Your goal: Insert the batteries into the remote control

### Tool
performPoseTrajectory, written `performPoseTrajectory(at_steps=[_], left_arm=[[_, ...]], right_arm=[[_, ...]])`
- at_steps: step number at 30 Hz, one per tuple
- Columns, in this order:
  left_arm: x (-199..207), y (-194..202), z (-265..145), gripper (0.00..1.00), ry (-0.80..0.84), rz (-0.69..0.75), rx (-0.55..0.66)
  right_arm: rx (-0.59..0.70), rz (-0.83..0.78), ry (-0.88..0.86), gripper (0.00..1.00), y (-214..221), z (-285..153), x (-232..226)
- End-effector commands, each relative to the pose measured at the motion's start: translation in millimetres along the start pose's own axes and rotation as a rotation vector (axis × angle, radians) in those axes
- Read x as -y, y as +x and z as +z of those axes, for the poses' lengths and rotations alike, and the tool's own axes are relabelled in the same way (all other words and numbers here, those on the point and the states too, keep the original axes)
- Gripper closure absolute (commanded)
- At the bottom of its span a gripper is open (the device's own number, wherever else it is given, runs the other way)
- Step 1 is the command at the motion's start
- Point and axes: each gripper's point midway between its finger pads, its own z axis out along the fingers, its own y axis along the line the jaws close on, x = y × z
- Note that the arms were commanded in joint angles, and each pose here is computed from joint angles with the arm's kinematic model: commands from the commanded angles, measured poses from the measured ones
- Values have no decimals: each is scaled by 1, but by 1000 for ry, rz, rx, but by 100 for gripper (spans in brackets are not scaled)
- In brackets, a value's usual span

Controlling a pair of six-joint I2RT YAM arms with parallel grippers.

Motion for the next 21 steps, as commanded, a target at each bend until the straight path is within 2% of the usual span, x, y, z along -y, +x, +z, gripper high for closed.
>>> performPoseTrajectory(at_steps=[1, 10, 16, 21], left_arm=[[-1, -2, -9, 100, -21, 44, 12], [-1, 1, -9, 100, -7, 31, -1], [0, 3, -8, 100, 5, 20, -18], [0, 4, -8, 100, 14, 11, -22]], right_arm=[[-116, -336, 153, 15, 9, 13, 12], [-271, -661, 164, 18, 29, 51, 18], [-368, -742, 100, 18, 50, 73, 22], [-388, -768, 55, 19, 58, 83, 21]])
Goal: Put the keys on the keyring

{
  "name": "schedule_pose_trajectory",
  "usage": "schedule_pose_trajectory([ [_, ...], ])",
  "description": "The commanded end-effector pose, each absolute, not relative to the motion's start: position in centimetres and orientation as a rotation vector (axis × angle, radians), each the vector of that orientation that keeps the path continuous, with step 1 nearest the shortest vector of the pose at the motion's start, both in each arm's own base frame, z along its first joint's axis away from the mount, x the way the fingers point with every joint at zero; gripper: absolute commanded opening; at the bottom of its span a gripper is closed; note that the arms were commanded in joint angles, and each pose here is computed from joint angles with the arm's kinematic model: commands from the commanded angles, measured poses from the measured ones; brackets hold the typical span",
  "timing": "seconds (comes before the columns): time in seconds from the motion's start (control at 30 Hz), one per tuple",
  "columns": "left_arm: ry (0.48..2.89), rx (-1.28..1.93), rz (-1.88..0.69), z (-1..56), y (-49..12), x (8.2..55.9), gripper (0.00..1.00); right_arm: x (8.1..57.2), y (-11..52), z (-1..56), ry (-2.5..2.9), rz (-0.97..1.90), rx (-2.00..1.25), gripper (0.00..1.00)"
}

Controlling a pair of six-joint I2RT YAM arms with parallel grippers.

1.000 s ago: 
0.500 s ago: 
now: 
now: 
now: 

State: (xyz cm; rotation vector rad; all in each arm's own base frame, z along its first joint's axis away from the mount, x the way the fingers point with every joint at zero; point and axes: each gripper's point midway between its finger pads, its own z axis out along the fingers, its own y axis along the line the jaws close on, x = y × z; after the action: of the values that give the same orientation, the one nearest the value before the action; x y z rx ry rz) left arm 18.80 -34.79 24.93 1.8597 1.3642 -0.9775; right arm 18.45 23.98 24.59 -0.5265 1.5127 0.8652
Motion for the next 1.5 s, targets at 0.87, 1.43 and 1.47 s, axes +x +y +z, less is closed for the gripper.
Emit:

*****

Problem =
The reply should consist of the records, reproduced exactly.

Solved problem =
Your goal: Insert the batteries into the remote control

### Tool
performPoseTrajectory, written `performPoseTrajectory(at_steps=[_], left_arm=[[_, ...]], right_arm=[[_, ...]])`
- at_steps: step number at 30 Hz, one per tuple
- Columns, in this order:
  left_arm: x (-199..207), y (-194..202), z (-265..145), gripper (0.00..1.00), ry (-0.80..0.84), rz (-0.69..0.75), rx (-0.55..0.66)
  right_arm: rx (-0.59..0.70), rz (-0.83..0.78), ry (-0.88..0.86), gripper (0.00..1.00), y (-214..221), z (-285..153), x (-232..226)
- End-effector commands, each relative to the pose measured at the motion's start: translation in millimetres along the start pose's own axes and rotation as a rotation vector (axis × angle, radians) in those axes
- Read x as -y, y as +x and z as +z of those axes, for the poses' lengths and rotations alike, and the tool's own axes are relabelled in the same way (all other words and numbers here, those on the point and the states too, keep the original axes)
- Gripper closure absolute (commanded)
- At the bottom of its span a gripper is open (the device's own number, wherever else it is given, runs the other way)
- Step 1 is the command at the motion's start
- Point and axes: each gripper's point midway between its finger pads, its own z axis out along the fingers, its own y axis along the line the jaws close on, x = y × z
- Note that the arms were commanded in joint angles, and each pose here is computed from joint angles with the arm's kinematic model: commands from the commanded angles, measured poses from the measured ones
- Values have no decimals: each is scaled by 1, but by 1000 for ry, rz, rx, but by 100 for gripper (spans in brackets are not scaled)
- In brackets, a value's usual span

Controlling a pair of six-joint I2RT YAM arms with parallel grippers.

Motion for the next 21 steps, as commanded, a target at each bend until the straight path is within 2% of the usual span, x, y, z along -y, +x, +z, gripper high for closed.
>>> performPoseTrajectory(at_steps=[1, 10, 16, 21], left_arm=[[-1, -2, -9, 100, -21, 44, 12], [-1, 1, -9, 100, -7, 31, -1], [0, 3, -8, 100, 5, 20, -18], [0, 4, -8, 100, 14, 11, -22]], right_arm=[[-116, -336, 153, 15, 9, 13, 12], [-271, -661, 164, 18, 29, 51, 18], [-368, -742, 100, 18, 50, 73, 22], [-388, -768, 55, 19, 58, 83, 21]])
Goal: Put the keys on the keyring

{
  "name": "schedule_pose_trajectory",
  "usage": "schedule_pose_trajectory([ [_, ...], ])",
  "description": "The commanded end-effector pose, each absolute, not relative to the motion's start: position in centimetres and orientation as a rotation vector (axis × angle, radians), each the vector of that orientation that keeps the path continuous, with step 1 nearest the shortest vector of the pose at the motion's start, both in each arm's own base frame, z along its first joint's axis away from the mount, x the way the fingers point with every joint at zero; gripper: absolute commanded opening; at the bottom of its span a gripper is closed; note that the arms were commanded in joint angles, and each pose here is computed from joint angles with the arm's kinematic model: commands from the commanded angles, measured poses from the measured ones; brackets hold the typical span",
  "timing": "seconds (comes before the columns): time in seconds from the motion's start (control at 30 Hz), one per tuple",
  "columns": "left_arm: ry (0.48..2.89), rx (-1.28..1.93), rz (-1.88..0.69), z (-1..56), y (-49..12), x (8.2..55.9), gripper (0.00..1.00); right_arm: x (8.1..57.2), y (-11..52), z (-1..56), ry (-2.5..2.9), rz (-0.97..1.90), rx (-2.00..1.25), gripper (0.00..1.00)"
}

Controlling a pair of six-joint I2RT YAM arms with parallel grippers.

1.000 s ago: 
0.500 s ago: 
now: 
now: 
now: 

State: (xyz cm; rotation vector rad; all in each arm's own base frame, z along its first joint's axis away from the mount, x the way the fingers point with every joint at zero; point and axes: each gripper's point midway between its finger pads, its own z axis out along the fingers, its own y axis along the line the jaws close on, x = y × z; after the action: of the values that give the same orientation, the one nearest the value before the action; x y z rx ry rz) left arm 18.80 -34.79 24.93 1.8597 1.3642 -0.9775; right arm 18.45 23.98 24.59 -0.5265 1.5127 0.8652
Motion for the next 1.5 s, targets at 0.87, 1.43 and 1.47 s, axes +x +y +z, less is closed for the gripper.
Emit:

No more work is needed on this answer.